→ Available data:
══════

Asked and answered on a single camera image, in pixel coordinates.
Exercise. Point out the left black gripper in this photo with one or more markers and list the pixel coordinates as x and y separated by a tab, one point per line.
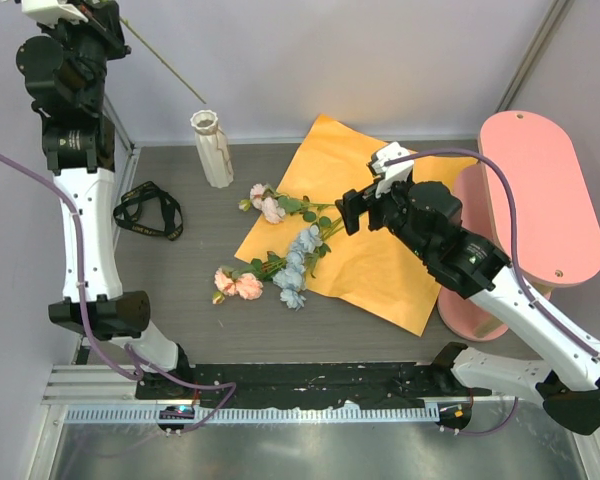
105	25

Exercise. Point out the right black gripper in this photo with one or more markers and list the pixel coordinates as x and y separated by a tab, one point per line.
359	202

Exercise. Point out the orange wrapping paper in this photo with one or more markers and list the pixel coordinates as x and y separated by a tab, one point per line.
370	270

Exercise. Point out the pale pink flower stem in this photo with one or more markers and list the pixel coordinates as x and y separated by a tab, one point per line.
276	206

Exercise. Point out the blue flower stem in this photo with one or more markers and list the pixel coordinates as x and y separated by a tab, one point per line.
308	247

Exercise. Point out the peach flower stem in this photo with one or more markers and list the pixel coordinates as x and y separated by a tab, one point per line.
246	282

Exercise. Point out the black ribbon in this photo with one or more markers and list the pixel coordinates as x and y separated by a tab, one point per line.
151	211

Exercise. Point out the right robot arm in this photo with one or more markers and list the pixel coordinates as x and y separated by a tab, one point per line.
425	217

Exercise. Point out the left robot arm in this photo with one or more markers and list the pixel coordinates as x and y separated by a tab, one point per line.
64	72

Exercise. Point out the white ribbed vase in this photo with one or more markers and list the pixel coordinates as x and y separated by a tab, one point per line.
212	147

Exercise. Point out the pink two-tier shelf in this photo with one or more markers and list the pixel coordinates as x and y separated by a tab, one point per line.
556	234

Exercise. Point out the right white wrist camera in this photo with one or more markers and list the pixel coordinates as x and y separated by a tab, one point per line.
385	175

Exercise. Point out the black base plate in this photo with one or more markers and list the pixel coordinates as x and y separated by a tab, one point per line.
318	386

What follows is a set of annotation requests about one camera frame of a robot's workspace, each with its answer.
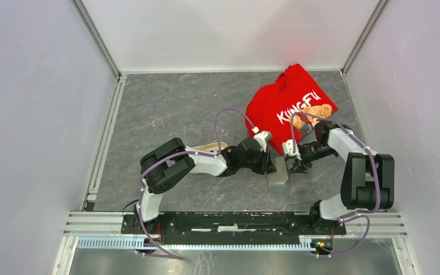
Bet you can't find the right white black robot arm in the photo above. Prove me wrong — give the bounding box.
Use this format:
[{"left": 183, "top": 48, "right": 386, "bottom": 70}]
[{"left": 282, "top": 120, "right": 395, "bottom": 234}]

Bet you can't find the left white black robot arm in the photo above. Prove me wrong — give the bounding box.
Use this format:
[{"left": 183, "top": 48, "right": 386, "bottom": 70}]
[{"left": 135, "top": 137, "right": 276, "bottom": 234}]

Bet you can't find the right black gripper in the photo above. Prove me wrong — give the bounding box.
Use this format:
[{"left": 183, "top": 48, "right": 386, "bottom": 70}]
[{"left": 287, "top": 142, "right": 337, "bottom": 174}]

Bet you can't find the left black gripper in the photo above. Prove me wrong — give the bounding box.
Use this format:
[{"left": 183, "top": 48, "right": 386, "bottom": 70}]
[{"left": 239, "top": 147, "right": 276, "bottom": 176}]

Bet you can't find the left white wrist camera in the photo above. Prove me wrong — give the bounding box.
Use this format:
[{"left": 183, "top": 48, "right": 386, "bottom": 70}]
[{"left": 252, "top": 127, "right": 272, "bottom": 152}]

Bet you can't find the red kung fu t-shirt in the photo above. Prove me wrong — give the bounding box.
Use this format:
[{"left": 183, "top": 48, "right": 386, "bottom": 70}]
[{"left": 246, "top": 64, "right": 338, "bottom": 154}]

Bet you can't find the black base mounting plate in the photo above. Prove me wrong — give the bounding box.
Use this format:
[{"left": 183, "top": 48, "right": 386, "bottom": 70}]
[{"left": 121, "top": 210, "right": 346, "bottom": 246}]

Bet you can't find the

══════

→ What is being asked: Skip the pictures and give the entries above again word for word.

→ Written solution:
Asked and answered on a single camera image, in pixel coordinates.
Exercise. Point out the left black gripper in this photo with one or more markers and list the pixel coordinates as x and y separated by a tab, one point per line.
105	25

Exercise. Point out the right black gripper in this photo with one or more markers and list the pixel coordinates as x and y separated by a tab, one point per line.
359	202

Exercise. Point out the orange wrapping paper in this photo with one or more markers and list the pixel coordinates as x and y separated by a tab, one point per line.
370	270

Exercise. Point out the pale pink flower stem in this photo with one or more markers and list the pixel coordinates as x and y separated by a tab, one point per line.
276	206

Exercise. Point out the blue flower stem in this photo with one or more markers and list the pixel coordinates as x and y separated by a tab, one point per line.
308	247

Exercise. Point out the peach flower stem in this photo with one or more markers and list the pixel coordinates as x and y separated by a tab, one point per line.
246	282

Exercise. Point out the black ribbon in this photo with one or more markers and list the pixel coordinates as x and y separated by a tab, one point per line.
151	211

Exercise. Point out the right robot arm in this photo with one or more markers and list the pixel coordinates as x and y separated by a tab, one point per line.
425	217

Exercise. Point out the left robot arm in this photo with one or more markers and list the pixel coordinates as x and y separated by a tab, one point per line.
64	72

Exercise. Point out the white ribbed vase in this photo with one or more markers and list the pixel coordinates as x and y separated by a tab, one point per line.
212	147

Exercise. Point out the pink two-tier shelf in this photo with one or more markers and list the pixel coordinates as x and y separated by a tab, one point per line.
556	234

Exercise. Point out the right white wrist camera in this photo with one or more markers and list the pixel coordinates as x and y separated by a tab, one point per line.
385	175

Exercise. Point out the black base plate in this photo with one or more markers and list the pixel coordinates as x and y separated by a tab, one point per line.
318	386

What follows is a set of annotation requests about one camera frame of a robot's workspace, each with its answer.
Bet you can't find the right white black robot arm in the photo above. Prove me wrong — give the bounding box.
Use this format:
[{"left": 183, "top": 48, "right": 386, "bottom": 70}]
[{"left": 282, "top": 120, "right": 395, "bottom": 234}]

Bet you can't find the left white black robot arm in the photo above. Prove me wrong — give the bounding box.
Use this format:
[{"left": 183, "top": 48, "right": 386, "bottom": 70}]
[{"left": 135, "top": 137, "right": 276, "bottom": 234}]

Bet you can't find the right black gripper in the photo above. Prove me wrong — give the bounding box.
Use this format:
[{"left": 183, "top": 48, "right": 386, "bottom": 70}]
[{"left": 287, "top": 142, "right": 337, "bottom": 174}]

Bet you can't find the left black gripper in the photo above. Prove me wrong — give the bounding box.
Use this format:
[{"left": 183, "top": 48, "right": 386, "bottom": 70}]
[{"left": 239, "top": 147, "right": 276, "bottom": 176}]

Bet you can't find the left white wrist camera in the photo above. Prove me wrong — give the bounding box.
Use this format:
[{"left": 183, "top": 48, "right": 386, "bottom": 70}]
[{"left": 252, "top": 127, "right": 272, "bottom": 152}]

Bet you can't find the red kung fu t-shirt in the photo above. Prove me wrong — give the bounding box.
Use this format:
[{"left": 183, "top": 48, "right": 386, "bottom": 70}]
[{"left": 246, "top": 64, "right": 338, "bottom": 154}]

Bet you can't find the black base mounting plate in the photo above. Prove me wrong — give the bounding box.
Use this format:
[{"left": 183, "top": 48, "right": 386, "bottom": 70}]
[{"left": 121, "top": 210, "right": 346, "bottom": 246}]

Bet you can't find the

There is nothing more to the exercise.